No doubt The Gun,the Ship, and the Pen will provide grist for milling dozens of future dissertations that will test her account with regard to specific countries.  Like Philip Bobbitt’s The Shield of Achilles, it is a grand, overarching narrative of constitutional development that attributes primary import to geostrategic factors, and, like all overarching narratives, it is undoubtedly subject to inevitable nominalist arguments that Albania or Zanzibar, let alone other countries in between, is importantly different.  But even as her thesis is tested and perhaps modified—what accounts, for example, of the failure of China at least so far to develop a sufficient legal tradition, perhaps instantiated in a written constitution, that would reassure lenders to that country that they would be repaid?—the  book will serve the purpose of all “classics” in historical political analysis, which is to reorder and existing field and ask important new questions.  As the author of Ecclesiastes might have put it, there is a time for sweeping narratives and a time for meticulous monographs.  Or, more to the point, any flourishing field needs both, and one suspects that the sweeping narratives often come first, precisely because they serve as the inspiration for the monographs.

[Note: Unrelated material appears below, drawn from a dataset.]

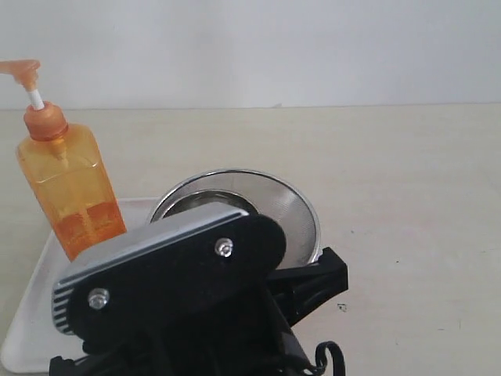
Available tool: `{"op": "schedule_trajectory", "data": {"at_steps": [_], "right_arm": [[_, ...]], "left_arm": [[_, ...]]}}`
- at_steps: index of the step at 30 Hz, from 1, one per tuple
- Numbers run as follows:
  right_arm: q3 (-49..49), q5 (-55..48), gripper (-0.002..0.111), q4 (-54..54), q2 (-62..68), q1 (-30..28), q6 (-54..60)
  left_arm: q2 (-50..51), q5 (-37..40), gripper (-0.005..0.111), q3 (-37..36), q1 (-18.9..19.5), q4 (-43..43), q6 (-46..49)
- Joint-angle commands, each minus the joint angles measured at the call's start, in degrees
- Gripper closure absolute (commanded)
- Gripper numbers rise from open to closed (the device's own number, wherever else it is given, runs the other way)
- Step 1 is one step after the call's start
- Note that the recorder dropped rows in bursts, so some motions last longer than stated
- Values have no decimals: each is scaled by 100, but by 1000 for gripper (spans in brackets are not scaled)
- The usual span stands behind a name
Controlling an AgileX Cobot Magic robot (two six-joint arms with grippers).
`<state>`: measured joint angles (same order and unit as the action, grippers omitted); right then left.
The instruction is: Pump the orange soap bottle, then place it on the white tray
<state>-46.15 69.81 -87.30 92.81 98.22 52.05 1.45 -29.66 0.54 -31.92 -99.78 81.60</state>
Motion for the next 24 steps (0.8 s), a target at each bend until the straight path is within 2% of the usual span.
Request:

So I share Jill Lepore’s enthusiasm for the book, expressed in The New Yorker, which encouraged me to order the book immediately (and, even more notably, to read it very soon after receiving it).  Indeed, Lepore that if there were a Nobel Prize in history, she would award it to Colley!  So do I have any reservations?  The answer is yes, and it has to do with the emphasis on writtenness.  Although it is certainly true that many people offer as an almost ontological truth that there is such a thing a singular identifiable constitution that can be found in the four corners of a given document—or in a Google search for “the constitution of country X”—one can, I think, almost always demonstrate that all such written documents are accompanied by unwritten companions in the overall enterprise of “constitutionalism.”  The giving of the written law on Mount Sinai, it is said within Judaism, was also accompanied by the revelation at the same time of the “oral law.”  Within American constitutionalism, Jonathan Gienapp has demonstrated that the original understanding of what “the Constitution” was, ontologically, in 1789, included reference to a variety of unwritten notions, including natural law or, for some, adherence to certain conventions identified with a British constitution that continued to be admired even its particular monarch was now subject to denunciation as a “tyrant.”  Akhil Reed Amar has written a substantial book entitled America’s Unwritten Constitution.  No one, I believe, suggested that the title was a simple solecism.  

So, even as constitutions were written down and creditors reassured that funds would be available to pay them (at least if wars went well), did that render irrelevant the earlier Aristotelian notion of constitutive understandings?  I obviously doubt that the answer is yes, but this, too, is one of the questions that graduate students (and their professors) might usefully examine in an effort further to understand the undoubtedly complex, and often mysterious notion, of a country that purports to organize itself under the aegis of something it (and perhaps onlookers as well) are willing to label a “constitution.”  Perhaps “unwritten norms” become replaced by statutes and administrative regulations that are legitimized by reference to authorization by the original constitution.  Americans in particular might believe that the basic purpose of a constitution is to limit the power of government, whereas many other people around the world—and even some Americans—might realize that the central task of a constitution is to empower government actually to be able to meet the central challenges that face a given socio-political order.